Keeping people connected to resources necessary to maintain good health — not least of which is other people — is a vital but often neglected factor in modern healthcare, policy experts and scholars said here Tuesday.
Transportation is an “underappreciated” health problem, said Dayna Bowen Matthew, JD, a nonresident senior fellow at the Brookings Center for Health Policy, at a panel discussion hosted by the Brookings Institution on Tuesday.
She noted that interstate highways aren’t always a means of connecting people to each other and to resources: in cities, they create barriers as well.
A grid of superhighways can mean a person living in a city’s southeast quadrant must take two buses and time off from work to reach a well-intentioned “food solution” in the northwest quadrant.
“That community’s not connected,” said Bowen Matthew, who is also a professor at University of Colorado Law School and the Colorado School of Public Health, and author of Just Medicine: A Cure for Racial Inequality in American Health Care.
Those families across town from farmers’ markets and other fresh food resources will rely on the more accessible options instead, which may be fast food.
Tuesday’s discussion focused heavily on the social determinants of health — nonmedical factors that greatly influence a population’s health such as transportation, housing, access to food — but one thing unites these influences: connectivity.
Social Networks are Key
The National Health Service in England has a “district nurse,” an individual responsible for keeping watch over certain neighborhoods, explained, Stuart Butler, PhD, a senior fellow in economics for the Brookings Institution.
Growing up in England, Butler’s mother ran a post office, which was a key source of “intel” for the district nurse on the community residents’ well-being.
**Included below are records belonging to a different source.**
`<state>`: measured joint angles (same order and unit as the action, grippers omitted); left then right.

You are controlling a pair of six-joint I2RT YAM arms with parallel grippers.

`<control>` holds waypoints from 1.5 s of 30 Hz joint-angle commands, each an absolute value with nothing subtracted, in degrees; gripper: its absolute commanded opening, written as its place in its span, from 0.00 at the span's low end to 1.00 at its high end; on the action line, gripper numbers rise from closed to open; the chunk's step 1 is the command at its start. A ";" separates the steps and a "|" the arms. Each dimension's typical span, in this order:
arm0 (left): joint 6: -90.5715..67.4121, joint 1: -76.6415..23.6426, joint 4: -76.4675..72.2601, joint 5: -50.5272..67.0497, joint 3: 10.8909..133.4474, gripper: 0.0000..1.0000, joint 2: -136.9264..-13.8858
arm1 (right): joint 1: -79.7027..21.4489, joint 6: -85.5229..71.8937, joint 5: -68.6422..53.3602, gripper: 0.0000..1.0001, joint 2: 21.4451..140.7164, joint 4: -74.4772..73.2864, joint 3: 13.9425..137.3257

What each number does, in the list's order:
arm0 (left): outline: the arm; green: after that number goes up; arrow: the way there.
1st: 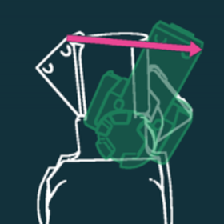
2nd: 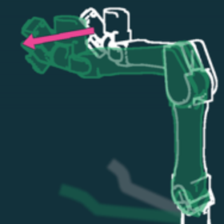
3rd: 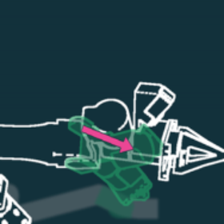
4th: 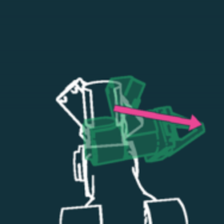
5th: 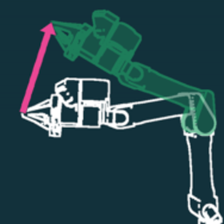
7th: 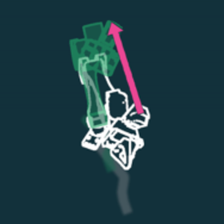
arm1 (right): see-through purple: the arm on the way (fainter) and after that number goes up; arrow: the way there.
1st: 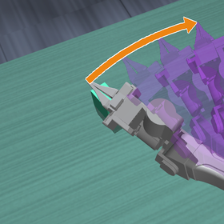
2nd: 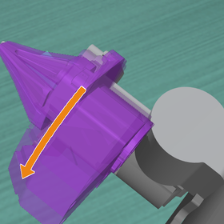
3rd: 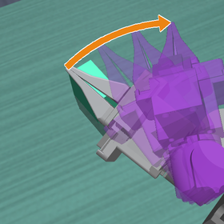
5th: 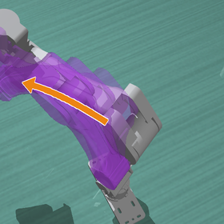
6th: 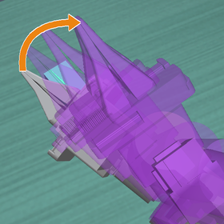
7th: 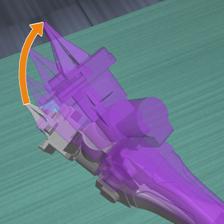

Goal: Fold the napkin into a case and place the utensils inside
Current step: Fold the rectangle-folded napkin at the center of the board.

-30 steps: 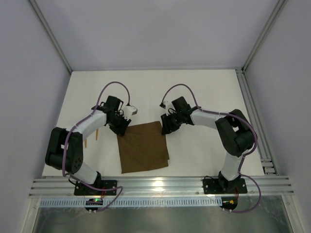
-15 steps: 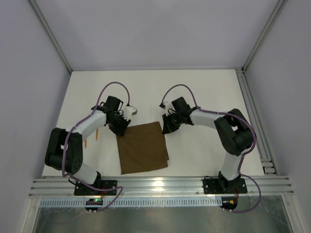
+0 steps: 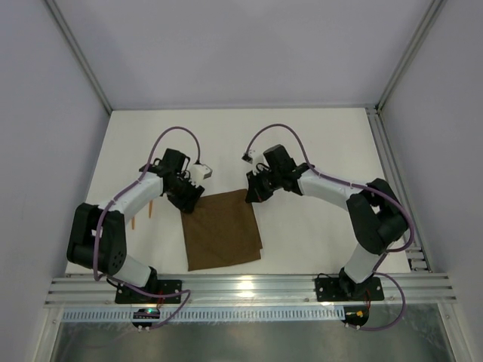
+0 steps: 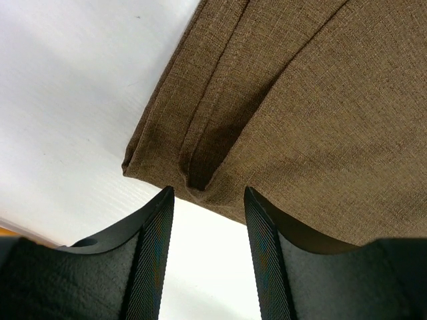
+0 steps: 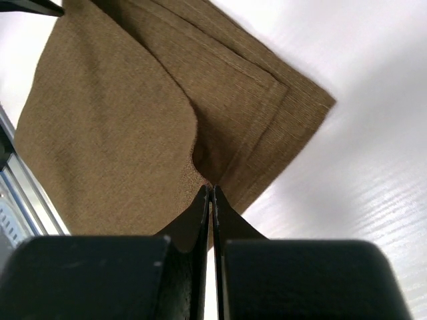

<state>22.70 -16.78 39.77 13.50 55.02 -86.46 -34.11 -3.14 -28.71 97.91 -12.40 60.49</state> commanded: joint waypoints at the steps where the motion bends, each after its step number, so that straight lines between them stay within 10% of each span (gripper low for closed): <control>1: 22.41 -16.88 39.99 14.50 56.16 0.50 -84.82 | -35.42 -1.76 -29.09 0.03 97.64 -12.48 64.68; 5: 22.76 -16.88 39.46 13.98 55.64 0.46 -85.69 | -35.42 -0.97 -28.74 0.03 100.54 -12.04 68.20; 10: 22.68 -16.87 38.32 12.83 54.58 0.00 -86.40 | -35.42 -0.35 -29.27 0.03 105.81 -10.64 71.36; 30: 21.01 -11.17 36.12 13.80 51.42 0.00 -79.01 | -35.77 -0.44 -25.49 0.03 113.12 -9.76 75.06; 39: 21.62 -10.55 34.54 13.88 50.63 0.08 -81.21 | -35.86 1.23 -23.99 0.03 114.60 -11.08 78.04; 45: 21.10 -10.55 33.40 13.71 50.89 0.53 -80.86 | -36.12 0.53 -25.40 0.03 117.06 -10.10 80.94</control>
<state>21.39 -10.74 36.21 13.08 50.74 -81.10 -35.59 -0.01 -25.10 115.44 -11.62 77.52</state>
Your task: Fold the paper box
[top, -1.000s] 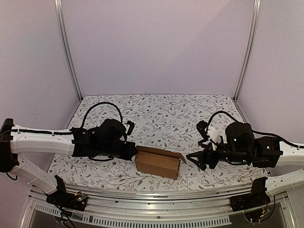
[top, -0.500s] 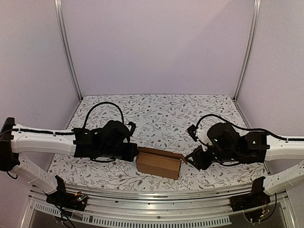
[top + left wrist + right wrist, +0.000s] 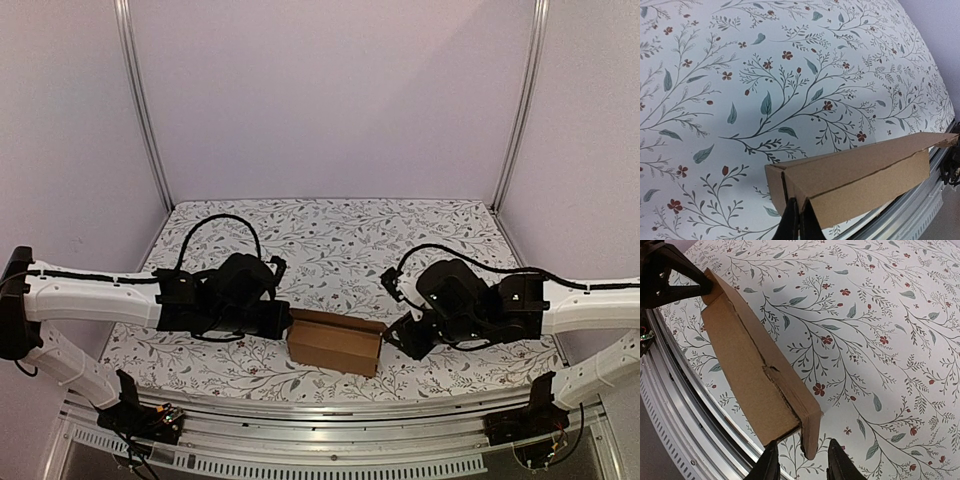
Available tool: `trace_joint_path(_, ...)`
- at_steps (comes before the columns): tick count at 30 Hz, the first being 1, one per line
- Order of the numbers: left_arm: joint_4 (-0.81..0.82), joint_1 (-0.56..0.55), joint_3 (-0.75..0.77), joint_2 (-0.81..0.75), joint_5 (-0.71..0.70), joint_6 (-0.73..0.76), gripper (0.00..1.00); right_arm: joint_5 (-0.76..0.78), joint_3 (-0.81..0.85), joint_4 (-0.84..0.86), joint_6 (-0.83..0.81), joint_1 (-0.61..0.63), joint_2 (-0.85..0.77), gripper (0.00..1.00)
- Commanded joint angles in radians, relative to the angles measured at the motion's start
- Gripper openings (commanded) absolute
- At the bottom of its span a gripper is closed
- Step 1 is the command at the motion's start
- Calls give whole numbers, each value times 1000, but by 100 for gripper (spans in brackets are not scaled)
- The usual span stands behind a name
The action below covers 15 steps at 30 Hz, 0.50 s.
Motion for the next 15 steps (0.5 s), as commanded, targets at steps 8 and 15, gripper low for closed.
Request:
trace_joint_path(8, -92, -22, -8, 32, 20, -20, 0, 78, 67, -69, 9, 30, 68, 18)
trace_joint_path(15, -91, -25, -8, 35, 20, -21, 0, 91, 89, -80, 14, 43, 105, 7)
If Butler’s mother hadn’t seen someone for a few days, the nurse would learn of this and ride her bicycle to the person’s home.
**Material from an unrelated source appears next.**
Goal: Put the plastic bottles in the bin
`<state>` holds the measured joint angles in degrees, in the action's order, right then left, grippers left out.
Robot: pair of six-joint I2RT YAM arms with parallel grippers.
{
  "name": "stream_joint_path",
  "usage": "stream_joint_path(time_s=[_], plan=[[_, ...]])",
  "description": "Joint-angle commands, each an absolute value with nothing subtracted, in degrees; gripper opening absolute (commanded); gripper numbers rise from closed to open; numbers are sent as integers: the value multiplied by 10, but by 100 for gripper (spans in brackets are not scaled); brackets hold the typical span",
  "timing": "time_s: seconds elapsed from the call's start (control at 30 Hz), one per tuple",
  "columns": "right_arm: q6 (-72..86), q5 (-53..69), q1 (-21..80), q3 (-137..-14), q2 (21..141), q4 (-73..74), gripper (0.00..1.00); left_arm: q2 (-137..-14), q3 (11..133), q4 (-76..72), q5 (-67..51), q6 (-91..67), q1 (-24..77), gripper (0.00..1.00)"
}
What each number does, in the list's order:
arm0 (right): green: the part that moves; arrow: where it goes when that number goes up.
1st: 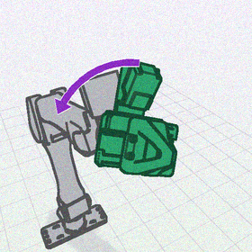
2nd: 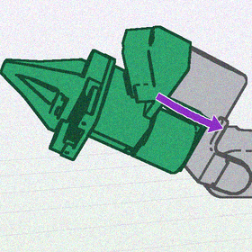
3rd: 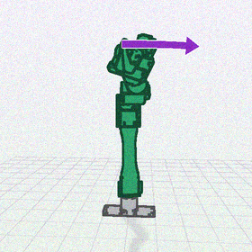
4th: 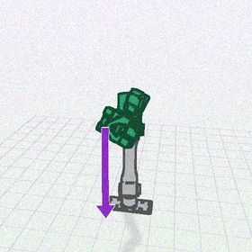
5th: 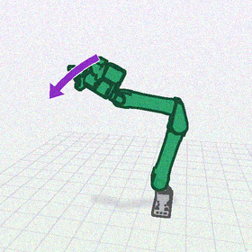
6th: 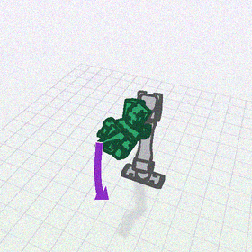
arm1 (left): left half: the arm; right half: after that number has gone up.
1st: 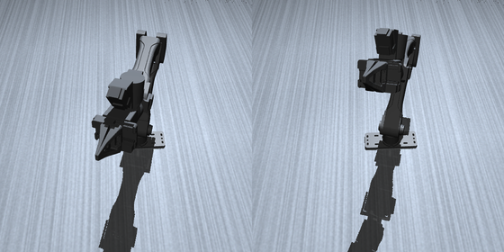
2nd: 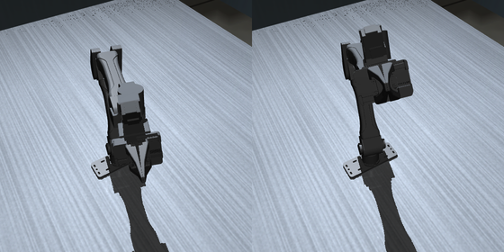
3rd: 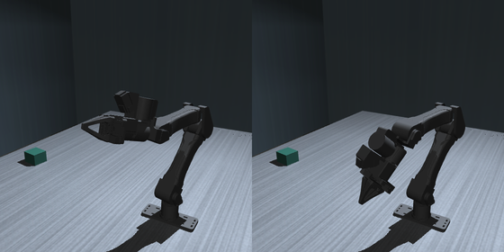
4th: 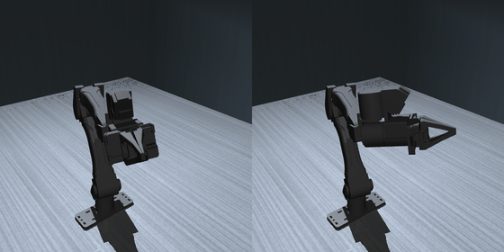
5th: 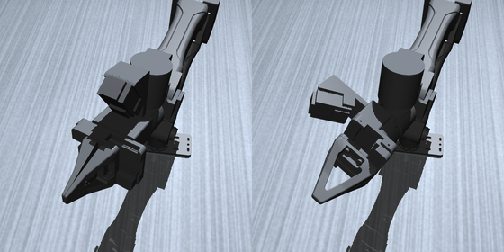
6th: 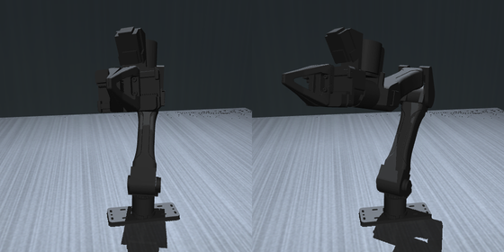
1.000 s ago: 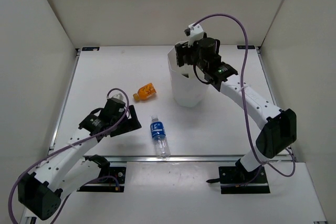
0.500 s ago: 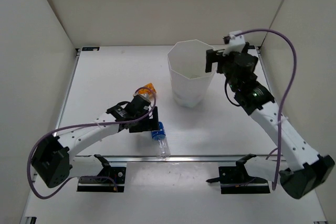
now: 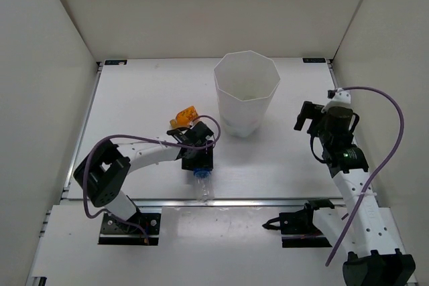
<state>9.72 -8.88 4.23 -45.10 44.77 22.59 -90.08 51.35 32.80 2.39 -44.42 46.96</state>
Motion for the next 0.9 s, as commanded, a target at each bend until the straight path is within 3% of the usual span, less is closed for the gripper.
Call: stream_joint_path(time_s=[0.0, 0.07, 0.23, 0.37, 0.47, 0.5, 0.67, 0.8, 0.87], plan=[[114, -61, 19, -426, 431, 250, 99, -883, 559, 343, 34, -442, 464, 64], [111, -66, 12, -412, 419, 257, 99, -860, 591, 375, 41, -436, 448, 55], [106, -55, -25, -383, 403, 246, 99, -760, 706, 425, 96, -400, 409, 60], [111, -22, -46, -377, 402, 240, 99, -751, 858, 402, 162, -360, 367, 58], [110, -17, -41, -367, 406, 236, 99, -809, 963, 318, 212, -330, 381, 54], [108, -24, -35, -367, 404, 235, 99, -822, 992, 273, 234, -329, 391, 58], [90, -83, -14, -380, 409, 248, 99, -946, 1069, 108, 256, -329, 417, 56], [80, -78, -31, -382, 406, 247, 99, -1048, 1169, 117, 262, -329, 424, 67], [78, -72, -41, -382, 396, 252, 100, -1077, 1196, 139, 244, -321, 425, 86]])
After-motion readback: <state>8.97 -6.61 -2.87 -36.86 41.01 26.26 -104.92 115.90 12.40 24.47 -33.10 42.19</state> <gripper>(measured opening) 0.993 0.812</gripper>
Decades later and an ocean away, Matt Brown, RN, a geriatric nurse navigator at Sibley Memorial Hospital in Washington, learned quickly about the importance of follow-up phone calls to ensure smooth transitions back to the community.
During his first such call as part of a senior-focused transition project, he spoke to a patient who had just returned home after being hospitalized for pneumonia.
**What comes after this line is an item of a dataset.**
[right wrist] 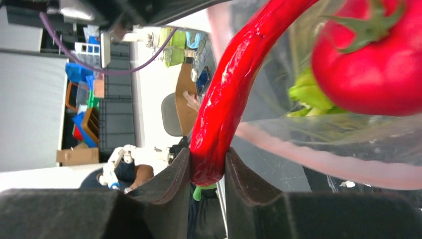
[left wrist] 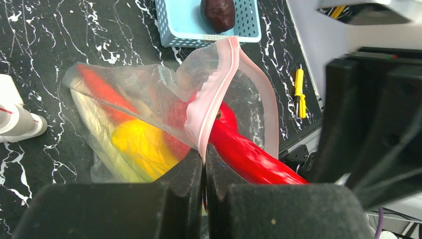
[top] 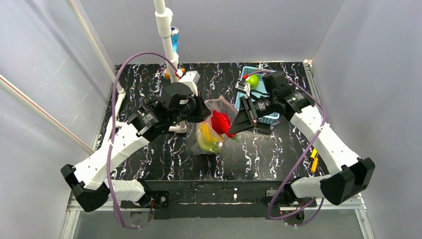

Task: Place the food in the zip-top bag and seal the zipper
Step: Place the fake vegetable in the zipper food storage bag.

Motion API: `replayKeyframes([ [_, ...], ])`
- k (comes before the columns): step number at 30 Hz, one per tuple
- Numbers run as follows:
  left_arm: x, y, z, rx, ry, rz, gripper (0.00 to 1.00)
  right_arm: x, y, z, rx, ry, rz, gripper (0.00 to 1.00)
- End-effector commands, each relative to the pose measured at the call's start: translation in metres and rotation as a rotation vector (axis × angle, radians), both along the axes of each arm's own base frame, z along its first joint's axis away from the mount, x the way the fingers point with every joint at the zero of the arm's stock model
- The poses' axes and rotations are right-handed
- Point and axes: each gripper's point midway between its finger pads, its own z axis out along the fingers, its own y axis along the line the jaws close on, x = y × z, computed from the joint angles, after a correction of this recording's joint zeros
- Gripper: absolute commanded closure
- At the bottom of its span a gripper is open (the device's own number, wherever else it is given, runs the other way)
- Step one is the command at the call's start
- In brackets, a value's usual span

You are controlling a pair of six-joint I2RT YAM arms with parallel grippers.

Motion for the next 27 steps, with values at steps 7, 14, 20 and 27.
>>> replayKeyframes([
  [7,-0.003,-0.004,0.029,-0.101,-0.045,-0.021,1.00,0.053,0.026,-0.009,-0.025,0.060,-0.186,0.55],
  [14,-0.004,-0.007,0.029,-0.113,-0.030,-0.020,1.00,0.086,0.042,0.003,0.014,0.009,-0.293,0.40],
  [20,-0.004,-0.003,0.029,-0.104,-0.030,-0.005,1.00,0.087,0.040,0.010,0.001,-0.078,-0.303,0.34],
  [27,0.009,0.010,0.023,-0.078,-0.038,0.107,1.00,0.060,0.014,0.032,-0.056,-0.327,-0.335,0.25],
])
In the course of the phone call, the patient reluctantly admitted he had fallen and couldn’t get up off the floor of his home. Brown convinced him to call 911, rather than wait for the patient’s wife to come home. When the ambulance arrived, Brown spoke with the emergency medical technicians to confirm his patient was okay.
To further reduce the risk of injuries, the Sibley Innovation Hub has offered a short training course focused on transitions after certain surgeries, which they are now supplementing with animated patient education videos.